# Mpg Audi TT 2016 2.0T FSI S Line 2dr Coupe change from TTS



## andest2003 (Sep 8, 2016)

Hi I have 2014 tts and i am thinking of changing to a mk3 2.0 tfsi

What am I looking at in real mpg on short 14mile runs. My TTS IS only doing around 26mpg. It's my day to day work trip

First 1/4 tank gives me around 50miles short and 85 miles long trips

Anyone changed from a TTS to a 230bhp 2.0t
How did you find the change


----------



## moro anis (May 27, 2010)

Hi,
I changed from a Mk2 to Mk3 TTS. As you say the Mk2 runs around 26 for short journeys. I find the Mk3 a lot more economical so I imagine a 2.0tfsi should be pretty good. A lot of owners say the 1.8 is very good. Have you thought of that as you're "downsizing"?


----------



## andest2003 (Sep 8, 2016)

moro anis said:


> Hi,
> I changed from a Mk2 to Mk3 TTS. As you say the Mk2 runs around 26 for short journeys. I find the Mk3 a lot more economical so I imagine a 2.0tfsi should be pretty good. A lot of owners say the 1.8 is very good. Have you thought of that as you're "downsizing"?

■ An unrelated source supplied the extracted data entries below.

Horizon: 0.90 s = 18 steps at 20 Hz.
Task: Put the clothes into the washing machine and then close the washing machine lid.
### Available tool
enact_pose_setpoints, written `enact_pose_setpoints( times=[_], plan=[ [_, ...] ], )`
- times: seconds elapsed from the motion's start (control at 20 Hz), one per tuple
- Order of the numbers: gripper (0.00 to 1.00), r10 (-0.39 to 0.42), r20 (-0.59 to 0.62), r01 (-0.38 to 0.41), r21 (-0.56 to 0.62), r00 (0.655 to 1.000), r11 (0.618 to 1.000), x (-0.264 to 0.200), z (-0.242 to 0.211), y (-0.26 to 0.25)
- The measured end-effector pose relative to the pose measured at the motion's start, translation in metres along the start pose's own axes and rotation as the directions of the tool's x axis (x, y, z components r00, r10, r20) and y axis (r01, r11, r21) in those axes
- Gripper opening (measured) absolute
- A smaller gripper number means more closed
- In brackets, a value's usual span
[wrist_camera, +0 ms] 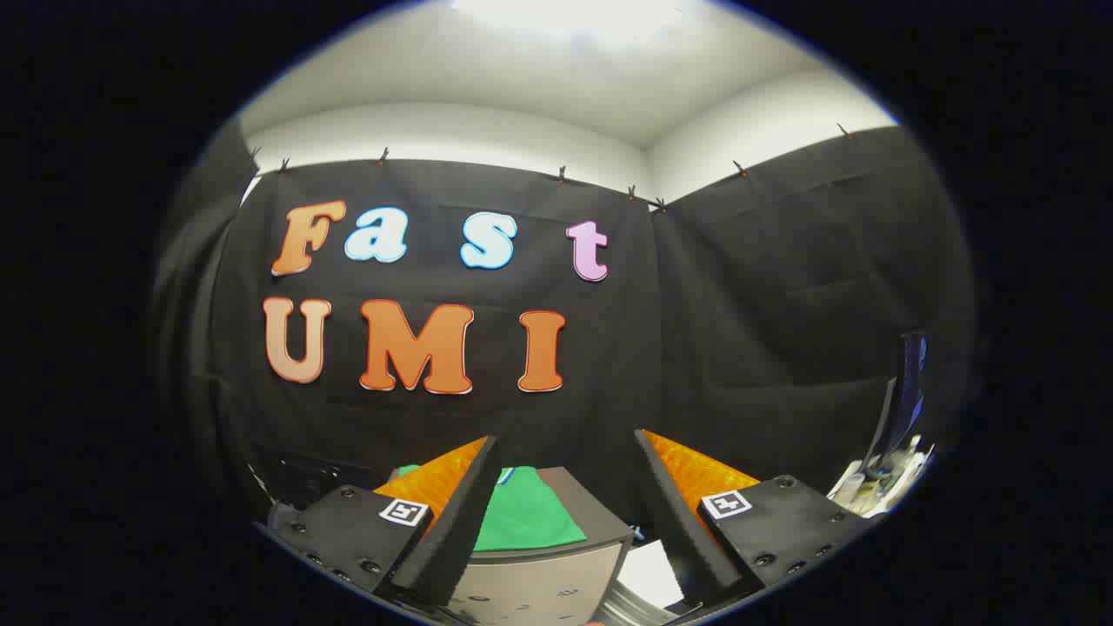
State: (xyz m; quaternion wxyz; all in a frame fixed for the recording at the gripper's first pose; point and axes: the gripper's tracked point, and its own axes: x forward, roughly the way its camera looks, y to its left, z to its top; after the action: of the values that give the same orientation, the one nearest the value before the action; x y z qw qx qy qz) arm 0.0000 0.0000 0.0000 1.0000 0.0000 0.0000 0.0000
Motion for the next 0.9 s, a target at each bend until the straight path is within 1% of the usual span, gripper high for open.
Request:
enact_pose_setpoints(
  times=[0.1,0.15,0.25,0.3,0.45,0.7,0.9],
  plan=[
    [0.98,0.022,-0.002,-0.022,-0.045,1.000,0.999,0.003,0.000,0.009],
    [0.98,0.048,0.007,-0.048,-0.032,0.999,0.998,0.002,0.001,0.017],
    [0.98,0.108,-0.002,-0.108,0.030,0.994,0.994,0.003,-0.003,0.033],
    [0.98,0.122,-0.015,-0.121,0.060,0.992,0.991,0.003,-0.007,0.034],
    [0.98,0.192,0.001,-0.191,0.120,0.981,0.974,0.011,-0.003,0.049],
    [0.98,0.242,-0.025,-0.233,0.189,0.970,0.954,0.021,-0.018,0.055],
    [0.98,0.267,-0.047,-0.249,0.235,0.963,0.940,0.023,-0.029,0.055]
  ],
)
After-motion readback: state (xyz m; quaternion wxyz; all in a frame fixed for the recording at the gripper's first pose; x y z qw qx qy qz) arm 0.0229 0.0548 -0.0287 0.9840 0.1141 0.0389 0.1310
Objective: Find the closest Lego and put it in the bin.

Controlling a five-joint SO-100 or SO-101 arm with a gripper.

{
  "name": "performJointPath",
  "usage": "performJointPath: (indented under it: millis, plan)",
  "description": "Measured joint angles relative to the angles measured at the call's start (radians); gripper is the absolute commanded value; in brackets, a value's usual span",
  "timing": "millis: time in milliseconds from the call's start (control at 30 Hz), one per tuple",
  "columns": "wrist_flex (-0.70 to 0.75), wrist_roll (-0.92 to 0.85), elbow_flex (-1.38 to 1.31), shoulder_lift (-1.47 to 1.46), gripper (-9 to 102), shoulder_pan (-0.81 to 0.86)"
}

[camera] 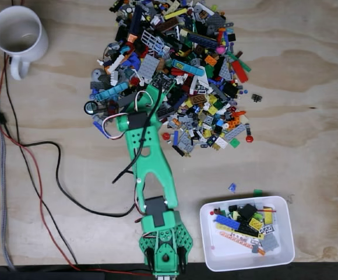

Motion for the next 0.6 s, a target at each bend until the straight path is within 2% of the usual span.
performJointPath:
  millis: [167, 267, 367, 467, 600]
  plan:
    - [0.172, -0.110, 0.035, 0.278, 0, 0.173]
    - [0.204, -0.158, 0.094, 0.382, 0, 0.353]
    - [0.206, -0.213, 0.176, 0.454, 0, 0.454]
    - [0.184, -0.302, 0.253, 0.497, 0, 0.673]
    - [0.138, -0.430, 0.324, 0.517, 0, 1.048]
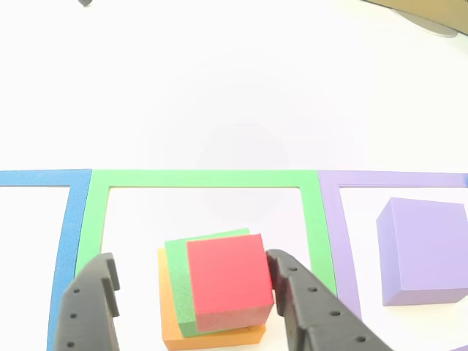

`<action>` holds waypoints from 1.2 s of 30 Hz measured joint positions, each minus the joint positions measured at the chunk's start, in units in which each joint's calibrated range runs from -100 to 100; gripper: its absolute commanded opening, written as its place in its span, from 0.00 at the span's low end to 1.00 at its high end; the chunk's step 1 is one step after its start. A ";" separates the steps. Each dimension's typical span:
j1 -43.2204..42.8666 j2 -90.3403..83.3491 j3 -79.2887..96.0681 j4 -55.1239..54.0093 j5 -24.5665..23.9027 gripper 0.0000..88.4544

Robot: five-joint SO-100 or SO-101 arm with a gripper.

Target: Tower of hanoi

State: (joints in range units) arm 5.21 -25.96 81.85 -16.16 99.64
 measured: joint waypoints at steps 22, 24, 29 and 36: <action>5.97 -13.17 -12.48 22.41 0.36 0.01; 8.43 -14.01 -16.38 28.54 0.36 0.01; 14.51 -14.94 -27.45 45.95 0.36 0.01; 20.60 -13.85 -50.20 71.83 0.36 0.04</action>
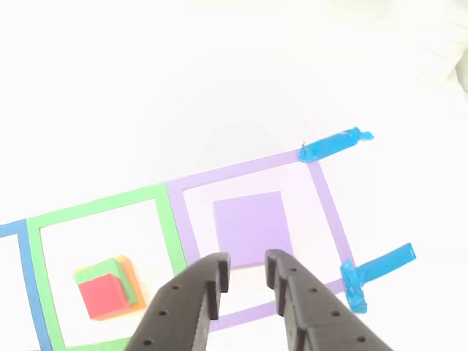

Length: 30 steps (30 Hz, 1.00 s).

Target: Tower of hanoi

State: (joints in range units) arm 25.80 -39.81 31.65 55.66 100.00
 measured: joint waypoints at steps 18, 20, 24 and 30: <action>20.71 9.62 -38.07 37.81 0.00 0.50; 21.88 9.71 -35.33 36.20 0.00 0.51; 22.70 8.70 -25.41 27.49 0.00 0.50; 20.36 5.91 -0.97 2.50 0.00 0.52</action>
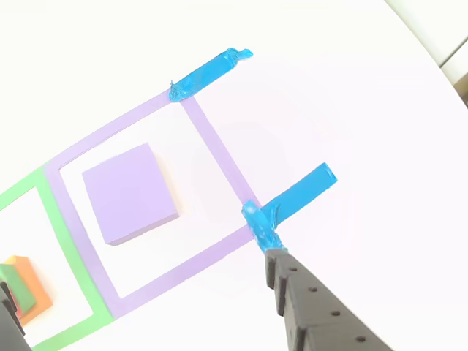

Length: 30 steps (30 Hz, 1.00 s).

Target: Tower of hanoi

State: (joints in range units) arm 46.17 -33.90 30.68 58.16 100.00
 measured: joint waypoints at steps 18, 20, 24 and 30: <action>1.05 6.25 35.50 -55.22 0.00 0.52; 0.12 9.12 37.10 -60.62 0.00 0.52; -1.52 15.53 37.72 -70.54 0.00 0.51; -3.74 27.52 37.72 -84.40 0.00 0.51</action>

I would like some good performance still but better fuel. I've been told 35 to 37 on short runs trying to find out how realistic this is. Or I may look at the 2.0ltr diesel


----------



## 90TJM (Sep 30, 2013)

I travel 18 mls to work mainly M/way and get around 35mpg in my 2.0 petrol manual.


----------



## Rumney (Feb 7, 2017)

90TJM said:


> I travel 18 mls to work mainly M/way and get around 35mpg in my 2.0 petrol manual.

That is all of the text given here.